Bruno Tavares
Bertolt Brecht viveu duas Guerras Mundiais. Foi perseguido pelos nazistas na Alemanha onde nasceu, e pelos direitistas nos Estados Unidos onde se refugiou. É considerado um dos maiores dramaturgos e diretores de teatro do século 20.
Como vi poucas montagens de peças suas, sempre penso nele como um poeta, e acredito que poucas pessoas terão contribuído tanto quanto ele para a evolução do poema e da letra de música de nossa época.
É, junto com o russo Maiakóvski, o melhor exemplo de como uma ideologia política pode aguçar o gume da poesia, em vez de embotá-lo, e, como Maiakóvski, sempre entrou em choque com os ortodoxos e os burocratas.
Sobrevivem até hoje a crueza e o lirismo de suas imagens, seu sarcasmo contra os poderosos, o clareza lógica de seu pensamento, seu gosto pelo aparente paradoxo e pelas reviravoltas conceituais. Escreveu baladas, poemas longos, epigramas, versos engajados, versos de circunstância.
Ao falar de Manhattan, assim se referiu às metrópoles do nosso tempo: “Destas cidades só restará o vento que as atravessa.”
E se referiu assim a sua cidade natal: “É aquela coisa, ali, no meio das chamas.”
Ironizou mais de um governo dizendo: “Então, por que o Governo não manda o Povo embora e elege outro?”
E advertiu, como um Confúcio socialista: “Um novo tempo não se faz de repente. Meu avô já vivia nos novos tempos. Meus netos talvez ainda vivam no velho.”
Brecht, um mero homem de letras, era tudo menos um pacifista ingênuo. Disse uma vez: “Se enfie na lama, beije o carrasco, mas mude o mundo, ele precisa ser mudado.” Num de seus poemas curtos ele observa uma máscara chinesa representando uma entidade maligna, vê as veias dilatadas em sua testa, e pensa como dá trabalho ser do Mal.
Para os tempos de hoje, o seu texto que me parece mais evocativo é O deus da guerra (Der Kriegsgott), de 1949. Como não sei alemão, traduzi a partir da versão inglesa de Michael Hamburger.
Eu vi o velho deus da guerra de pé num pântano, entre a parede de pedra e o precipício.
Cheirava a cerveja grátis e a ácido carbólico, e mostrava os testículos às adolescentes, porque tinha sido rejuvenescido por vários cientistas.
Tinha a voz de um lobo enrouquecido, e declarava seu amor por tudo que era jovem.
Ao seu lado estava uma mulher grávida, trêmula de medo.

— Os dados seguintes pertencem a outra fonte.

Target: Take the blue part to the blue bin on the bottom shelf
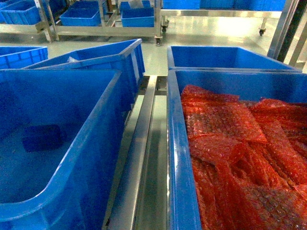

Falando com desenvoltura, dizia ser o maior dos defensores da ordem.
E contava como por toda parte impunha a ordem nos estábulos, esvaziando-os.
E, assim como quem joga migalhas de pão aos pássaros, alimentava os pobres com migalhas tomadas de outros pobres.
Sua voz ora era forte, ora suave, mas sempre rouca.
Com a voz forte ele nos falava dos grandes tempos que estavam por vir, e com a voz suave ele ensinava às mulheres como cozinhar corvos e gaivotas.
Seus ombros estavam sempre inquietos, e a toda hora ele olhava para trás, como se temesse ser apunhalado.
E de cinco em cinco minutos ele garantia ao público que iria tomar pouco, muito pouco do seu tempo.